▶ **Work instructions**
Range to reproduce from the entries below: the line with "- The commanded", the line with "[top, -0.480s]", and every line in between. Give them exactly and give nothing else.
****************
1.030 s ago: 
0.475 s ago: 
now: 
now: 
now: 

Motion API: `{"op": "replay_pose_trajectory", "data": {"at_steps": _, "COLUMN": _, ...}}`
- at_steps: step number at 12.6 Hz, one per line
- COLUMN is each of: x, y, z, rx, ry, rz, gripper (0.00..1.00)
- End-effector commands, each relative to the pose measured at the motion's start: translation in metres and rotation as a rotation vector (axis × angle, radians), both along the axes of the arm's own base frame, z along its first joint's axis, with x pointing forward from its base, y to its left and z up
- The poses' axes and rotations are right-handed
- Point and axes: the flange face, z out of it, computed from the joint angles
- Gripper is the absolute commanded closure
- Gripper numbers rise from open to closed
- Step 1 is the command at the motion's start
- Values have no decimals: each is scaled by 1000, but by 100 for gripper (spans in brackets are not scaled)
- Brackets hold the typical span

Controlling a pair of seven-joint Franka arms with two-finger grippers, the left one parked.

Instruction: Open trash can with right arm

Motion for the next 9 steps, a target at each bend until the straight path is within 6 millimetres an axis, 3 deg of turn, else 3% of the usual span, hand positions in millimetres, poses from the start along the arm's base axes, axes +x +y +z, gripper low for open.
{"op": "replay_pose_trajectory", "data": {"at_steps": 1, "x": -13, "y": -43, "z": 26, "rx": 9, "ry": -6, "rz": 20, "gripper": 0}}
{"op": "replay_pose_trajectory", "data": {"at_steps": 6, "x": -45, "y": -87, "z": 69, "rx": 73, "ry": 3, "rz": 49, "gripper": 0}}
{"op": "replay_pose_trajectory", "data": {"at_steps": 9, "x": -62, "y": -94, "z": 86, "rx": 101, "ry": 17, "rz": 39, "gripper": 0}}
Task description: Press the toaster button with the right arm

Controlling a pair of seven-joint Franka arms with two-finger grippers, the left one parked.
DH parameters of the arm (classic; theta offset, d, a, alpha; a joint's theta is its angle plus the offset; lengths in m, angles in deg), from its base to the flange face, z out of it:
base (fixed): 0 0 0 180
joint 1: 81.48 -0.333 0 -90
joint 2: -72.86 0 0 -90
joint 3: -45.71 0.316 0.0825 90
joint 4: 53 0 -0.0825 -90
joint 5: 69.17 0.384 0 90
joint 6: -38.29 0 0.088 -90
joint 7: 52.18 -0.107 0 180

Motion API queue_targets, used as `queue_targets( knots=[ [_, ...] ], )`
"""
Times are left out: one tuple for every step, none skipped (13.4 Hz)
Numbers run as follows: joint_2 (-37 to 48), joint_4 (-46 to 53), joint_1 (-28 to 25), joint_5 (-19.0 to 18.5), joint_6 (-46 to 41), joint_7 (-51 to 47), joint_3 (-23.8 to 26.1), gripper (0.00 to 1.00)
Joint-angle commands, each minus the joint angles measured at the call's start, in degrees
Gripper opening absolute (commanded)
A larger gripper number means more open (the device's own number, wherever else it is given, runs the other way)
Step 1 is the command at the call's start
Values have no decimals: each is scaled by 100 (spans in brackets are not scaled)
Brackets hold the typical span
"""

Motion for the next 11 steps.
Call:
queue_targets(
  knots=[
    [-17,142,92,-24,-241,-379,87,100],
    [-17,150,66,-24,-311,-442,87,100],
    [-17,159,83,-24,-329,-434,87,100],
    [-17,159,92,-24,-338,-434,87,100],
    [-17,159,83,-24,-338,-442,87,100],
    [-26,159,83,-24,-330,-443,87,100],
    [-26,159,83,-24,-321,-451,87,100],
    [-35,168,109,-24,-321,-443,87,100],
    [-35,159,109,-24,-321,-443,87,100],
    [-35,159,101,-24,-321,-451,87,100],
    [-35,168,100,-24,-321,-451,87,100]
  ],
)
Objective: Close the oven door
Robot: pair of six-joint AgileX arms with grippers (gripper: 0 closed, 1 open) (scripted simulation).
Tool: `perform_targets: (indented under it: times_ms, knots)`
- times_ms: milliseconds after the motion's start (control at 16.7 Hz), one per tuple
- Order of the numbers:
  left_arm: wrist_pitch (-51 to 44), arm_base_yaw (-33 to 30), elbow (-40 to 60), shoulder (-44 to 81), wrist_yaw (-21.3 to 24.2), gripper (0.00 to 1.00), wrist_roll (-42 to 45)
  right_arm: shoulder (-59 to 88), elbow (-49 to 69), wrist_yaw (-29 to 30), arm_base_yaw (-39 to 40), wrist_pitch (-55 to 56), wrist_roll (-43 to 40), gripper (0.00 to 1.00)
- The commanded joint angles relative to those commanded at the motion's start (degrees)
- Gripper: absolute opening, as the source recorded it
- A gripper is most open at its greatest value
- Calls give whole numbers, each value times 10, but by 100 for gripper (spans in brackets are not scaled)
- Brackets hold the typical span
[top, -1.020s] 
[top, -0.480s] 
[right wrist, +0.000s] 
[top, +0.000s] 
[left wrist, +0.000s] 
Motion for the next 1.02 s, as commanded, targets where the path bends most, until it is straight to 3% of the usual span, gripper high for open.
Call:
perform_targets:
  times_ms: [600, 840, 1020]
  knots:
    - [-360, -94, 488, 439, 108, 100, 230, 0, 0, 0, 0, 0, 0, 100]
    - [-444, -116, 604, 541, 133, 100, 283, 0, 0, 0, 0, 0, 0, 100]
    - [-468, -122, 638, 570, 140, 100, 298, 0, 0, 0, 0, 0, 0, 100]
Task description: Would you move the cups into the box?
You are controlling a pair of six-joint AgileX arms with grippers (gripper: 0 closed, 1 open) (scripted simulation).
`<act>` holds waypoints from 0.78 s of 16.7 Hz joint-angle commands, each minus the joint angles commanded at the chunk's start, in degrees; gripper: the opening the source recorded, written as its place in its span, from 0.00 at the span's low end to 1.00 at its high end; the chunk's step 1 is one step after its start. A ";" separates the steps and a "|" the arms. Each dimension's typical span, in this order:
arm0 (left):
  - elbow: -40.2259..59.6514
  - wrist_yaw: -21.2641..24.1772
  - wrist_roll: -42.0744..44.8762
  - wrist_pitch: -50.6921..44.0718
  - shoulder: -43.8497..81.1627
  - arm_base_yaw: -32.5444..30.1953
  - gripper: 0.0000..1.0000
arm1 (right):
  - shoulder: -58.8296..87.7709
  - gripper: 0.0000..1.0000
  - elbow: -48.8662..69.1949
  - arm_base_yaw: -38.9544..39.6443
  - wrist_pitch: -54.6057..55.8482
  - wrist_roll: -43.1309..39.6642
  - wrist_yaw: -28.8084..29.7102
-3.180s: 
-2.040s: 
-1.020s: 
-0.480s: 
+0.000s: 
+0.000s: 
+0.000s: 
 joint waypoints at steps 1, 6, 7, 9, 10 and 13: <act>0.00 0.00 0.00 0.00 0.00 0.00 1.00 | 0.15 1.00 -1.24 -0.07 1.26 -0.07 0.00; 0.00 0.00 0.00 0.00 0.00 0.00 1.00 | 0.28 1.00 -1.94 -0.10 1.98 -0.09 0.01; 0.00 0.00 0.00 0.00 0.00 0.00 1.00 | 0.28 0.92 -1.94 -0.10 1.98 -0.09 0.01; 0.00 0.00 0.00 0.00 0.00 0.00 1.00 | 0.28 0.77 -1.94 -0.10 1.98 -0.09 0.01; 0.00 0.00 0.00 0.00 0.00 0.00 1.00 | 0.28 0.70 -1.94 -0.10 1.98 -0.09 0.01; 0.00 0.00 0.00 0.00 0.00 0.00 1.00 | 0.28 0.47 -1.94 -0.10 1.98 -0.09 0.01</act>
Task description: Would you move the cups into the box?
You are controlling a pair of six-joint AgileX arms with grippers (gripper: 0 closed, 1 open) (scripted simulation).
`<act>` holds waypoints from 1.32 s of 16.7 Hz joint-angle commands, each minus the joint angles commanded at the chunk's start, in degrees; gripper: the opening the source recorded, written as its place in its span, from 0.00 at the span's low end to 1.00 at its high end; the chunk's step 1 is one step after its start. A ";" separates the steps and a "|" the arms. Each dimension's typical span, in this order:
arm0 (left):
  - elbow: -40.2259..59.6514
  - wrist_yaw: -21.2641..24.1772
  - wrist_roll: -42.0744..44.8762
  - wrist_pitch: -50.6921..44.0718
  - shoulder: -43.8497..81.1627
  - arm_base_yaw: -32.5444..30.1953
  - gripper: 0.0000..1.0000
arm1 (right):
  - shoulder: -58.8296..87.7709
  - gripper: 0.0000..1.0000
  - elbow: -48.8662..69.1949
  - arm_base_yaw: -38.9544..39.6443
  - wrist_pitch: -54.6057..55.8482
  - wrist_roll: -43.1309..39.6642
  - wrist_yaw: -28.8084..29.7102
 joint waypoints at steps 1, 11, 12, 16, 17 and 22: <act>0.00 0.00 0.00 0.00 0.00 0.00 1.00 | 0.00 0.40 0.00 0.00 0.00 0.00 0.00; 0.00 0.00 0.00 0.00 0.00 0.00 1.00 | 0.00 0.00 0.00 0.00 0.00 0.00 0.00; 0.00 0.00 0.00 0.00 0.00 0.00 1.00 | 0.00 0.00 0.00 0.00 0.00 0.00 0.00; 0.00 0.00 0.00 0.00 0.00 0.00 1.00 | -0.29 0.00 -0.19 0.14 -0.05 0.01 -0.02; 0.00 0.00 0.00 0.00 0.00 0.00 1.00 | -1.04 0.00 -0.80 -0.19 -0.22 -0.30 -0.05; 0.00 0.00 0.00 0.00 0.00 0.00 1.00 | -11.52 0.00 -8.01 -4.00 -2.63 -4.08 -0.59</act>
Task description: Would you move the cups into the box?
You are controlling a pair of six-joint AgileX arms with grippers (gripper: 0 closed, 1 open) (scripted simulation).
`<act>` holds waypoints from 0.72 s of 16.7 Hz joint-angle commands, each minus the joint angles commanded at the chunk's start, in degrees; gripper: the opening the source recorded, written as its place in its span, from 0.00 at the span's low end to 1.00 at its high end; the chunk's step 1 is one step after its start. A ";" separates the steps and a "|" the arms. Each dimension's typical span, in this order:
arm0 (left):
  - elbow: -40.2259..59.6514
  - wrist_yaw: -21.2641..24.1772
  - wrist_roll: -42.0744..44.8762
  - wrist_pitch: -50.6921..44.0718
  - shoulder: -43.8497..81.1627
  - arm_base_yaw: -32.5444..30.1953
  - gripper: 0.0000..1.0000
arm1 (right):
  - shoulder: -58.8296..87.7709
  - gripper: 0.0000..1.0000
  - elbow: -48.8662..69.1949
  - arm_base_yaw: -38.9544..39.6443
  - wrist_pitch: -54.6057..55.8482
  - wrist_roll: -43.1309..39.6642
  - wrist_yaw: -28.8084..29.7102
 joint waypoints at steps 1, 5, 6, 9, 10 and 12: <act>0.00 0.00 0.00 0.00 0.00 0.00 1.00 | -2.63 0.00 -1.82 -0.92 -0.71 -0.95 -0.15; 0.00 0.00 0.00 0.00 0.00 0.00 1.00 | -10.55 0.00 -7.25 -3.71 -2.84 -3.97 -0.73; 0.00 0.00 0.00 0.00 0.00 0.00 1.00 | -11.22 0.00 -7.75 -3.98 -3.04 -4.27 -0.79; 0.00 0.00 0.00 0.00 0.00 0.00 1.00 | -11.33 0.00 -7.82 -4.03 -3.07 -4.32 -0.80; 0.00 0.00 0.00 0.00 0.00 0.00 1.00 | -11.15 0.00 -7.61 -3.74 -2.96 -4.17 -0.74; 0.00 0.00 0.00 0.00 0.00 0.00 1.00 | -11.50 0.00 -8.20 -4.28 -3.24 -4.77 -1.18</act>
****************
▶ **Solution for this problem**
- The commanded joint angles relative to those commanded at the motion's start (degrees)
- Gripper: absolute opening, as the source recorded it
- A gripper is most open at its greatest value
- Calls give whole numbers, each value times 10, but by 100 for gripper (spans in brackets are not scaled)
- Brackets hold the typical span
[top, -1.020s] 
[top, -0.480s] 

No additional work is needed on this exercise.